The first hurdle to overcome in any argument about precognition or other extrasensory perception is whether the phenomenon exists.

Memory itself is somewhat problematic in that increasingly we understand that experiences we remember are frequently inaccurate, distorted, or sometimes completely false. People who were not even at a school on the day of a tragic mass shooting sometimes can recall in detail what the shooter wore and the weapons he carried. Under suggestion, people have made themselves victims of crimes or sometimes perpetrators of crimes often describing in detail the circumstances of the crime. We recontextualize past experience with new experiences. Did I really dream of an airplane like the one that crashed? Or did I dream perhaps of something quite different, like a bus crashing, that I remembered as an airplane crashing when I saw the television coverage of the airplane crash. Memory distortion could be mitigated perhaps if I kept a dream diary into which I had written of an airplane described in some detail that crashed the morning after the dream.

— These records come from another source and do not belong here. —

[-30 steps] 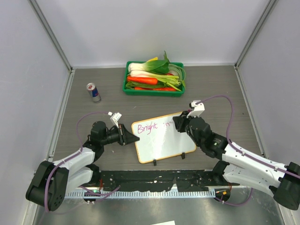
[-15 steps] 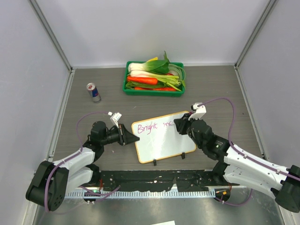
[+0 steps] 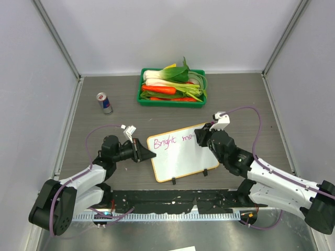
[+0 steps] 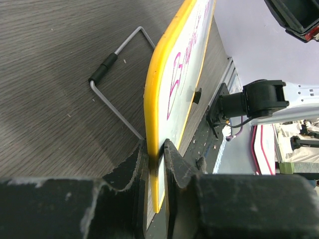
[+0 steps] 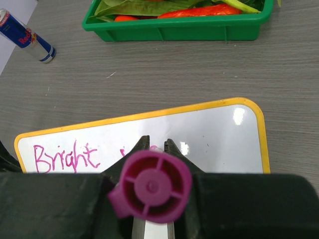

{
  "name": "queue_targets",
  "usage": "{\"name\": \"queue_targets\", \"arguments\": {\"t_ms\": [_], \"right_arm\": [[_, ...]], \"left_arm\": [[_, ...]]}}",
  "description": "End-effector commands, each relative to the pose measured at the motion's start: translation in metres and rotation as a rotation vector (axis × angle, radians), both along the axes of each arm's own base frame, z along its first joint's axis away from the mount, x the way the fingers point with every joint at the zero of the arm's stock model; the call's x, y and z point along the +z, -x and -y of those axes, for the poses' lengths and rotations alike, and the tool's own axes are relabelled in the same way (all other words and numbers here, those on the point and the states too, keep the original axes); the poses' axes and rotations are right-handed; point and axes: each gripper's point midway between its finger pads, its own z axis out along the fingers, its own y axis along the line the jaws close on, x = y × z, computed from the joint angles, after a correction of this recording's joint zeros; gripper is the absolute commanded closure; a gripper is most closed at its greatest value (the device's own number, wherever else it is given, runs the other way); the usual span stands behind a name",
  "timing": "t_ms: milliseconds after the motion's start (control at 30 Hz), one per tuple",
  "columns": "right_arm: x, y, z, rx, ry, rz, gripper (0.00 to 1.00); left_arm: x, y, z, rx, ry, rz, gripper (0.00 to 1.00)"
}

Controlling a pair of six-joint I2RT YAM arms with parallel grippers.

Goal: Write a sentence on the whiteboard

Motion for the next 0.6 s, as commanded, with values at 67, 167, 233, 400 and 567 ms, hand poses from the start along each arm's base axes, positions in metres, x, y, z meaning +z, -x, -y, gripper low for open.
{"name": "queue_targets", "arguments": {"t_ms": [67,167,233,400,567], "right_arm": [[0.019,-0.016,0.005,-0.065,-0.008,0.049,0.99],[0.021,-0.016,0.0,-0.05,-0.013,0.048,0.98],[0.02,-0.015,-0.005,-0.023,-0.016,0.046,0.99],[0.025,-0.009,-0.007,0.015,-0.037,0.053,0.98],[0.034,-0.003,-0.004,0.033,-0.075,0.092,0.99]], "left_arm": [[-0.002,-0.001,0.0,-0.008,-0.018,0.032,1.0],[-0.002,-0.001,0.0,-0.008,-0.018,0.032,1.0],[-0.002,-0.001,0.0,-0.009,-0.018,0.031,1.0],[-0.002,-0.001,0.0,-0.009,-0.018,0.031,1.0],[-0.002,-0.001,0.0,-0.008,-0.019,0.031,1.0]]}}
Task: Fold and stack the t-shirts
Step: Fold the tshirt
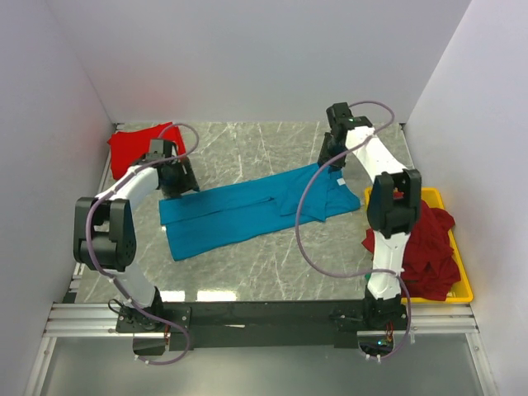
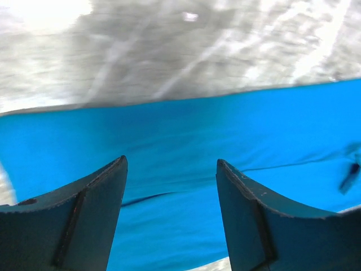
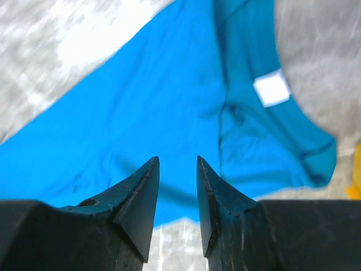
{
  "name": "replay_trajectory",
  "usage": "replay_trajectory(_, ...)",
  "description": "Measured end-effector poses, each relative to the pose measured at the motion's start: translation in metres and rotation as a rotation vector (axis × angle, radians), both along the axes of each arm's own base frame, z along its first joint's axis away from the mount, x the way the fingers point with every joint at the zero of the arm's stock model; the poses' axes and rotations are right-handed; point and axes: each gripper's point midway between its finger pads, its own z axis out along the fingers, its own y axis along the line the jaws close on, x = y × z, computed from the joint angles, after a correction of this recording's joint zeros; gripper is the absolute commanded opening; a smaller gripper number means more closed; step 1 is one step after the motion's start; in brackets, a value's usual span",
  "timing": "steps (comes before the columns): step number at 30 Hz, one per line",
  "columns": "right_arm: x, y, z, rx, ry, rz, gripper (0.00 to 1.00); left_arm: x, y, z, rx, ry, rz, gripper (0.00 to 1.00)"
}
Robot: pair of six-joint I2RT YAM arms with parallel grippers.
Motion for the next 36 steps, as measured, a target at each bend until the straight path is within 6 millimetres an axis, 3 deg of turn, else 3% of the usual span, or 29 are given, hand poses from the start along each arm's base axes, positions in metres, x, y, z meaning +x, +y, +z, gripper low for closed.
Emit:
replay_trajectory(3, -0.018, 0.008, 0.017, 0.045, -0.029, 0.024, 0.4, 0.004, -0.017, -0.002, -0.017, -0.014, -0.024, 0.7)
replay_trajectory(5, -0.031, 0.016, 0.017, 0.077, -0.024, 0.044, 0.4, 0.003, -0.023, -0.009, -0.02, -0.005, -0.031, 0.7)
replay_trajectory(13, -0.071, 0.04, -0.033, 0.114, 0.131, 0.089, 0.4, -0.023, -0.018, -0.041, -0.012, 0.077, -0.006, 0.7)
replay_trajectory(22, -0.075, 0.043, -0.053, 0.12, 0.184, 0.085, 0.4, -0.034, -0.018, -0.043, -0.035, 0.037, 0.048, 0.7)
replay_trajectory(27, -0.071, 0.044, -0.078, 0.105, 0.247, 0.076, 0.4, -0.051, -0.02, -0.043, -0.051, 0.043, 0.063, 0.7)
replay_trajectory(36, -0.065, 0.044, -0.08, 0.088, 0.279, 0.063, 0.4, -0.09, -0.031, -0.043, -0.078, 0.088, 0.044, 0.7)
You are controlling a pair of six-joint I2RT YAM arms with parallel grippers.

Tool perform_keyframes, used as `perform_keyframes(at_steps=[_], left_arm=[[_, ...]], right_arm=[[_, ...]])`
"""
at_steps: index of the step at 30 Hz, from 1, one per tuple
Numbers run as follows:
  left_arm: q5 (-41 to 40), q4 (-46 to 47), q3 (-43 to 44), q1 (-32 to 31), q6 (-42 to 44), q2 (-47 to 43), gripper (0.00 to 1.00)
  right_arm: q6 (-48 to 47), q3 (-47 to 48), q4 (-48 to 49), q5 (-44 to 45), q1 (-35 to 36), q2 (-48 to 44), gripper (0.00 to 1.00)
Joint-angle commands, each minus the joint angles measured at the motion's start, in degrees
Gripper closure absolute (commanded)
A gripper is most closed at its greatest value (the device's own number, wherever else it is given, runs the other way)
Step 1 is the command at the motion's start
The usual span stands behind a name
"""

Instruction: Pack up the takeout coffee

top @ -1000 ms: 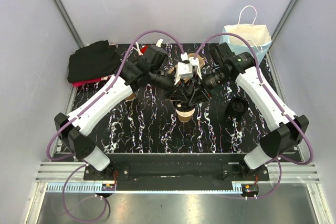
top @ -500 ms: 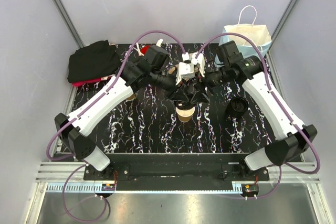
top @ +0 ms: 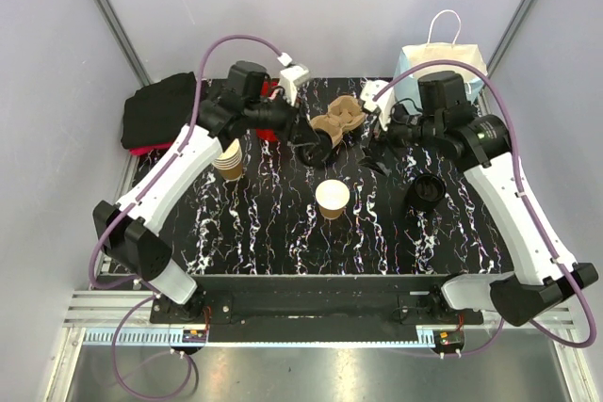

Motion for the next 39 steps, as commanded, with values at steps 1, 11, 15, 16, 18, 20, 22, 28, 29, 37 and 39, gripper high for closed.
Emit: perform_keyframes(at_steps=[1,11,15,16,18,20,22,28,29,37,39], left_arm=[[2.3,10.8,-4.9,4.3,-16.2,0.5,0.92],[8.7,27.2,-14.1,7.4,-35.4,0.5,0.92],[11.7,34.4,-18.4,8.5,-41.5,0.0,0.92],[12.0,35.8,-18.8,8.7,-42.1,-0.1,0.92],[12.2,36.7,-19.6,9.3,-43.5,0.0,0.92],[12.5,37.1,-20.1,9.8,-44.8,-0.1,0.92],[12.8,39.6,-20.9,10.1,-45.8,0.0,0.92],[13.7,41.8,-22.0,10.1,-47.6,-0.3,0.92],[13.8,41.8,-22.1,10.2,-47.8,-0.3,0.92],[14.5,43.0,-22.6,10.2,-48.4,-1.0,0.92],[14.7,43.3,-22.5,10.2,-48.5,-1.0,0.92]], right_arm=[[-0.5,-1.1,3.7,1.9,4.2,-0.1,0.08],[7.1,2.9,9.9,-1.6,10.1,8.0,0.29],[6.8,2.4,10.8,0.9,12.7,11.2,0.32],[6.9,2.1,11.1,1.0,13.3,11.6,0.33],[7.4,1.2,11.8,0.9,13.7,12.1,0.36],[7.4,0.7,12.1,1.1,14.3,12.3,0.38],[7.5,0.1,12.8,2.4,14.6,12.6,0.40],[6.8,-0.7,14.5,5.8,15.1,13.7,0.44],[6.8,-0.7,15.3,6.8,15.1,14.0,0.44],[6.2,-0.7,17.4,9.9,15.1,15.2,0.54],[6.1,-0.9,17.3,9.8,15.1,15.5,0.58]])
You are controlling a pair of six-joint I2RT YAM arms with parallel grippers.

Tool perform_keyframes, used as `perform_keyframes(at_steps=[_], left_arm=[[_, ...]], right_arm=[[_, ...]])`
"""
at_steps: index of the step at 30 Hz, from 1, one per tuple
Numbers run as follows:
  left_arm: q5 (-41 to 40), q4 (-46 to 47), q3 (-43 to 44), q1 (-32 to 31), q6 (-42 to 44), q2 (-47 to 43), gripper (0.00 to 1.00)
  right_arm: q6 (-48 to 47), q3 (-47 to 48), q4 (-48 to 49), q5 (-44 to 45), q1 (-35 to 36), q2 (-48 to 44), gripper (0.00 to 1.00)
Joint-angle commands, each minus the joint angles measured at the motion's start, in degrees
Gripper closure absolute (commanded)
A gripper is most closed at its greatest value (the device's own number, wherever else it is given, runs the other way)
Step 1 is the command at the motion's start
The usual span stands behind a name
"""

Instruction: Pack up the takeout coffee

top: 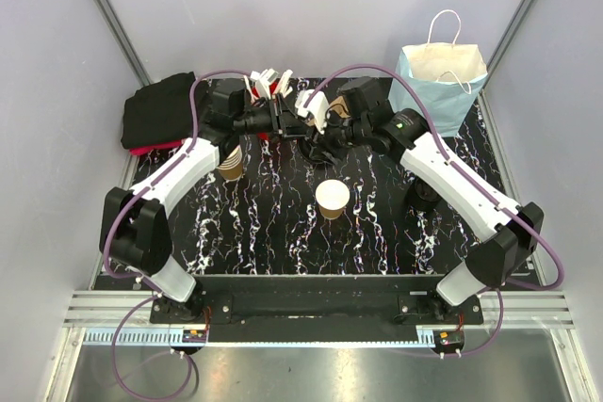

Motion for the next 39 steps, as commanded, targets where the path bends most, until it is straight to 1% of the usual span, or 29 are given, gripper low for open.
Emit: perform_keyframes(at_steps=[1,5,7,10,14,17,18,19,20,21,22,24,25,31,33,34,35,36,39], left_arm=[[2.8,4.6,0.0,0.1,-1.4,-2.1,0.92],[3.0,5.0,-0.2,0.3,-2.1,-1.9,0.92],[3.2,5.7,-0.4,0.3,-2.6,-1.7,0.92],[3.5,6.3,-0.5,0.5,-3.2,-1.7,0.92],[3.6,6.8,-0.7,0.6,-3.5,-1.8,0.92],[3.7,7.2,-0.8,0.7,-3.6,-2.0,0.92],[3.7,7.2,-0.9,0.7,-3.6,-2.0,0.92],[3.8,7.2,-0.9,0.8,-3.6,-2.1,0.92],[3.8,7.2,-1.0,0.8,-3.6,-2.0,0.92],[3.8,7.2,-0.9,0.8,-3.6,-2.0,0.92],[3.7,7.2,-1.1,0.8,-3.6,-2.1,0.92],[3.9,7.6,-1.1,0.8,-3.8,-2.1,0.92],[4.0,7.7,-1.2,0.8,-4.0,-2.1,0.92],[4.3,8.8,-1.6,1.3,-5.1,-2.4,0.92],[4.3,9.1,-1.6,1.4,-5.1,-2.4,0.92],[4.3,9.1,-1.7,1.5,-5.1,-2.6,0.92],[4.3,9.1,-1.7,1.4,-5.1,-2.6,0.92],[4.3,9.1,-1.7,1.4,-5.2,-2.7,0.92],[4.3,9.2,-1.8,1.5,-5.2,-2.8,0.92]], right_arm=[[-0.3,-0.2,2.5,1.9,0.5,0.7,0.63],[-0.3,-0.3,2.3,1.3,0.5,0.7,0.66],[-0.5,-0.4,2.3,1.2,0.5,0.8,0.64],[-1.1,-0.6,2.3,1.9,0.8,1.0,0.58],[-1.7,-1.0,2.6,3.7,1.7,1.5,0.53],[-1.8,-1.0,3.4,5.2,1.8,1.9,0.43],[-1.8,-1.0,3.5,5.2,1.8,2.0,0.42],[-2.1,-1.0,2.9,3.9,1.9,2.0,0.42],[-2.3,-0.8,2.5,2.9,1.9,1.8,0.44],[-2.2,-0.6,2.2,2.2,1.9,1.9,0.49],[-1.6,-0.5,2.1,1.7,1.9,1.8,0.52],[-1.5,-0.1,2.2,2.3,2.0,2.2,0.60],[-1.7,0.0,2.1,3.1,2.0,2.3,0.62],[-2.3,-1.1,2.5,4.3,2.5,2.5,0.60],[-2.5,-1.8,2.7,5.2,3.1,2.6,0.64],[-2.9,-1.8,2.7,6.1,3.3,2.7,0.70],[-3.0,-1.9,2.8,6.4,3.6,2.8,0.83],[-3.0,-1.9,2.8,6.6,3.7,2.9,0.87],[-2.9,-1.7,2.7,6.5,3.9,2.9,0.88]])
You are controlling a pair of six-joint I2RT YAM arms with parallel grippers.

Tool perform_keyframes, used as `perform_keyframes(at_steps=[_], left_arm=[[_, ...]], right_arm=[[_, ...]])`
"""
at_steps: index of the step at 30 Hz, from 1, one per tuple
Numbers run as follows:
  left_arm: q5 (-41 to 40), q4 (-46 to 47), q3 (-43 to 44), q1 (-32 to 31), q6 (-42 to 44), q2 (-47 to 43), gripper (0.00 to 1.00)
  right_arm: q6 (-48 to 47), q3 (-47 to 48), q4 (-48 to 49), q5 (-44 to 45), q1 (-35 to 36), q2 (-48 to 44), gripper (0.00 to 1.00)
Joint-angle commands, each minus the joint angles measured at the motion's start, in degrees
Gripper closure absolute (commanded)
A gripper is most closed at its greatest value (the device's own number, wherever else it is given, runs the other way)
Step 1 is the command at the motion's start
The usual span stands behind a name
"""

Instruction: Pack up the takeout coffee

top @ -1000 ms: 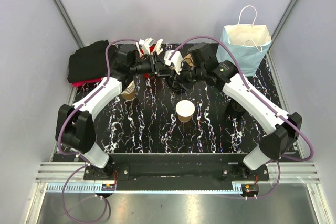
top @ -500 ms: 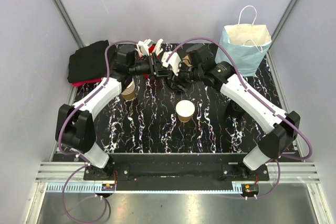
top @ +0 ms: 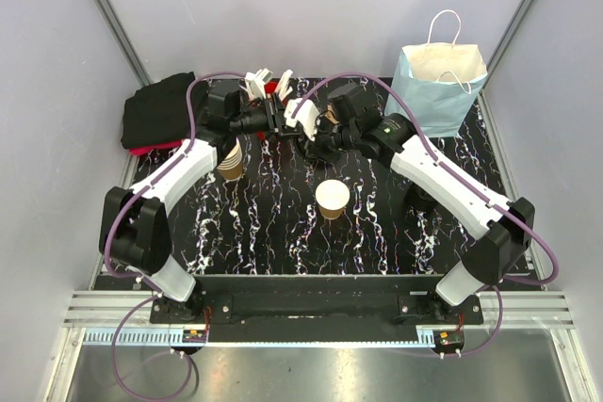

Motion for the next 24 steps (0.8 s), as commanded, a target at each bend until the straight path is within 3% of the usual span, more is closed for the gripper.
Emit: perform_keyframes(at_steps=[1,6,10,13,14,24], left_arm=[[3.5,5.6,-0.2,-0.1,-2.0,-2.8,0.92],[3.4,5.5,-0.3,0.0,-1.7,-3.0,0.91],[3.2,5.4,-0.5,0.1,-1.3,-3.2,0.84],[3.0,5.2,-0.7,0.3,-0.8,-3.3,0.68],[3.0,5.2,-0.6,0.3,-0.6,-3.3,0.56],[3.8,4.8,-0.2,2.5,0.7,-4.5,0.23]], right_arm=[[-0.3,-0.5,0.4,1.6,0.9,1.2,0.89],[-0.3,1.1,-0.6,1.1,0.9,1.2,0.93],[-0.5,2.2,-2.1,0.9,0.9,0.8,1.00],[-0.9,2.8,-3.6,0.1,0.8,0.3,1.00],[-0.9,3.2,-4.1,-0.2,0.9,-0.1,1.00],[-2.6,4.7,-10.1,-2.2,0.9,-3.7,1.00]])
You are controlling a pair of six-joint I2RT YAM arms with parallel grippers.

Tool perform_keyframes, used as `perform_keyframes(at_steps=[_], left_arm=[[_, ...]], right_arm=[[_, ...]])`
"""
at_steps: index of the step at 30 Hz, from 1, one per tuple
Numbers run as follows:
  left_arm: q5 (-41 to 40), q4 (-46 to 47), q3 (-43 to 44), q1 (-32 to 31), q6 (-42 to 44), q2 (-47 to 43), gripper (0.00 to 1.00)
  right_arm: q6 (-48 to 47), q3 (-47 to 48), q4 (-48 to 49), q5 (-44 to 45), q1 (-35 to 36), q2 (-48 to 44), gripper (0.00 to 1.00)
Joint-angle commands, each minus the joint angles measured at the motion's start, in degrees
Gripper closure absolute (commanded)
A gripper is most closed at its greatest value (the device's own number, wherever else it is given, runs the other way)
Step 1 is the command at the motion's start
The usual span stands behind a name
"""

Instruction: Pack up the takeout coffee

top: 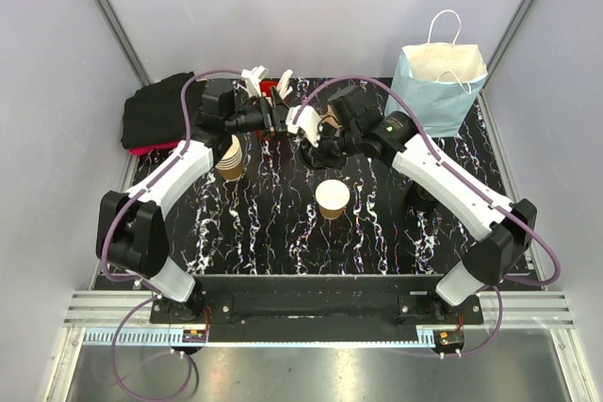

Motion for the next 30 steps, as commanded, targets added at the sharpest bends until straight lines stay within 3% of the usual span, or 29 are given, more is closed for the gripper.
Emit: perform_keyframes(at_steps=[1,7,17,22,26,30], left_arm=[[2.4,2.9,1.0,2.1,1.1,-3.4,0.21],[2.9,0.1,2.8,4.4,3.5,-4.7,0.01],[2.6,-22.1,13.1,6.8,24.1,-7.7,0.01],[2.1,-34.4,23.1,9.6,34.4,-4.4,0.01],[-4.6,-39.4,30.1,9.9,40.7,-3.9,0.01],[-10.6,-42.0,31.8,10.0,44.3,-5.9,0.01]], right_arm=[[-1.8,3.1,-3.5,-1.2,0.5,-4.7,1.00],[-3.5,2.1,-5.5,-0.2,0.6,-8.2,1.00],[-6.2,2.9,-8.2,4.8,0.4,-11.6,1.00],[-7.3,2.0,-8.3,6.3,-1.9,-14.6,1.00],[-7.7,0.5,-8.5,6.9,-3.2,-16.0,1.00],[-7.9,-1.2,-9.7,6.4,-3.2,-14.1,1.00]])
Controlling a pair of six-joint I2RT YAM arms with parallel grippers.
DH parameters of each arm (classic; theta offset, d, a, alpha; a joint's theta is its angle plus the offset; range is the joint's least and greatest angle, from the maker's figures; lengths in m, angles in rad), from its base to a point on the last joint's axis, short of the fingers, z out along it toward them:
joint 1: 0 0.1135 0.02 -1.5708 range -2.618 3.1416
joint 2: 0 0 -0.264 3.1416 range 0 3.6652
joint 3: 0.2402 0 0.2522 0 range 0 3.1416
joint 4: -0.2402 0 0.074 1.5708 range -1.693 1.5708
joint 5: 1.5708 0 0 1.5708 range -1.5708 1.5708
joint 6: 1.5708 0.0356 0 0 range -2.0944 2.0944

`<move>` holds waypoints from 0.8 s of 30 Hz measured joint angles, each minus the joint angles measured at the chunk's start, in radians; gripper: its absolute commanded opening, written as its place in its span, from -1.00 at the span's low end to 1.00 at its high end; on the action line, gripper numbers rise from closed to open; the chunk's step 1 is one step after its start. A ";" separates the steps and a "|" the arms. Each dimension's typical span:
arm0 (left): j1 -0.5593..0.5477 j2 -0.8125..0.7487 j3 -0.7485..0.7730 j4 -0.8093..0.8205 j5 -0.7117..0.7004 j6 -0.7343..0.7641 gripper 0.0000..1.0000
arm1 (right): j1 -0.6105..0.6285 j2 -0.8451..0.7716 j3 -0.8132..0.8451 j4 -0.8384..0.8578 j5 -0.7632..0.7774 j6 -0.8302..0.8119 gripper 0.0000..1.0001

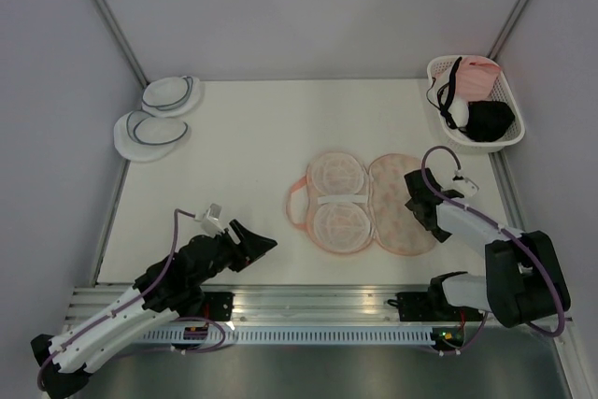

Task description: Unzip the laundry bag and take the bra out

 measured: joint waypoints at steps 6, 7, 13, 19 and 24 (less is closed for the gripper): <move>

The other problem is a law of large numbers. Given enough people dreaming and enough airplanes crashing, the odds that somebody somewhere will dream of an airplane crashing the day before an airplane actually crashes are high. There are enough complex interactions in the world that the improbable routinely occurs. Precognitive events are routinely debunked as coincidence and there is hardly any way of disproving they are not. Or hardly any way of proving that they all are just coincidence. Fundamentally the probabilities can’t be calculated.

I don’t think Wargo actually ever vanquishes either of these two arguments but the twists and turns he takes in his analysis are interesting. He spends a good deal of time on the Titanic, the novel Futility, and its author Morgan Robertson, who apparently had some kind of belief in predestination. Wargo’s treatment of this, however, isn’t naïve and he is completely aware of critiques of the story as precognitive including Martin Gardner’s. There is also a full chapter and some ongoing discussion on Phillip Dick that chronicles some of amazing coincidences in Dick’s novels and stories. A good amount of the book is taken up with discussions of Freud and Jung.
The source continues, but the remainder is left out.